=== Aim of the exercise ===
Restate the data that follows exactly as it stands, beginning with the first line and ending with the line that contains "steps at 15".

====

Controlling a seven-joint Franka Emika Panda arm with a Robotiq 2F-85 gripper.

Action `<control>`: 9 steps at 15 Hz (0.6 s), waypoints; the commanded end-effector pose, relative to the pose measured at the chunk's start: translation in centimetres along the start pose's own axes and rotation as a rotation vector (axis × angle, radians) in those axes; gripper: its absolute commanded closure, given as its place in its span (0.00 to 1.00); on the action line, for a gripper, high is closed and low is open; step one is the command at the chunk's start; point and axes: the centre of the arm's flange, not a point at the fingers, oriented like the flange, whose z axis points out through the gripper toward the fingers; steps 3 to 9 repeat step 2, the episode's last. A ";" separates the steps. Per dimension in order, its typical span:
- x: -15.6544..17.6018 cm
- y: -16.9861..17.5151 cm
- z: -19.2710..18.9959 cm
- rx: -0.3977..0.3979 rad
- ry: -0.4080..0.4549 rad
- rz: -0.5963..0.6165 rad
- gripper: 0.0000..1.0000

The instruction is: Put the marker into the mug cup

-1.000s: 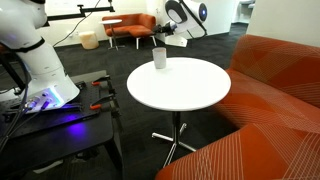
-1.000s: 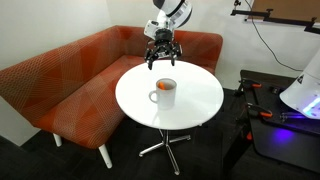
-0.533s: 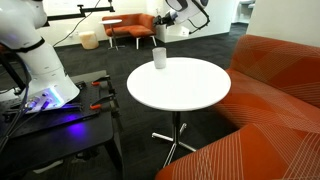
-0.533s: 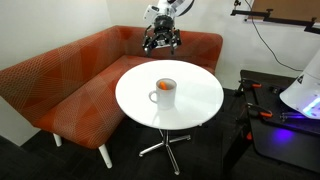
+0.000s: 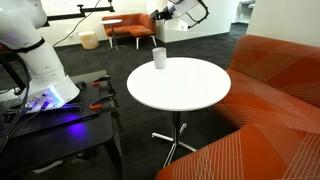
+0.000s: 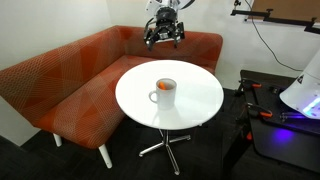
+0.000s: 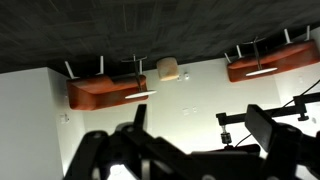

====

=== Reply to the task ===
Controlling a seven-joint Franka Emika Panda arm with a Robotiq 2F-85 gripper.

Action `<control>`: 9 steps at 15 Hz (0.6 s), waypoints; the commanded end-effector pose, relative to the pose measured at the chunk's start: translation in centimetres along the start pose's own axes and rotation as a rotation vector (axis × angle, radians) in those axes; gripper: its absolute commanded closure, given as its place in its span (0.00 to 1.00); on the action line, for a gripper, high is closed and low is open; step one is the command at the chunk's start; point and axes: the centre of the arm's flange, not a point at the fingers, oriented like the flange, whose z axis points out through the gripper toward the fingers; steps 3 to 9 repeat step 2, the episode's last. A ";" separates the steps. Per dimension in order, its typical span:

The response to the exercise is now complete.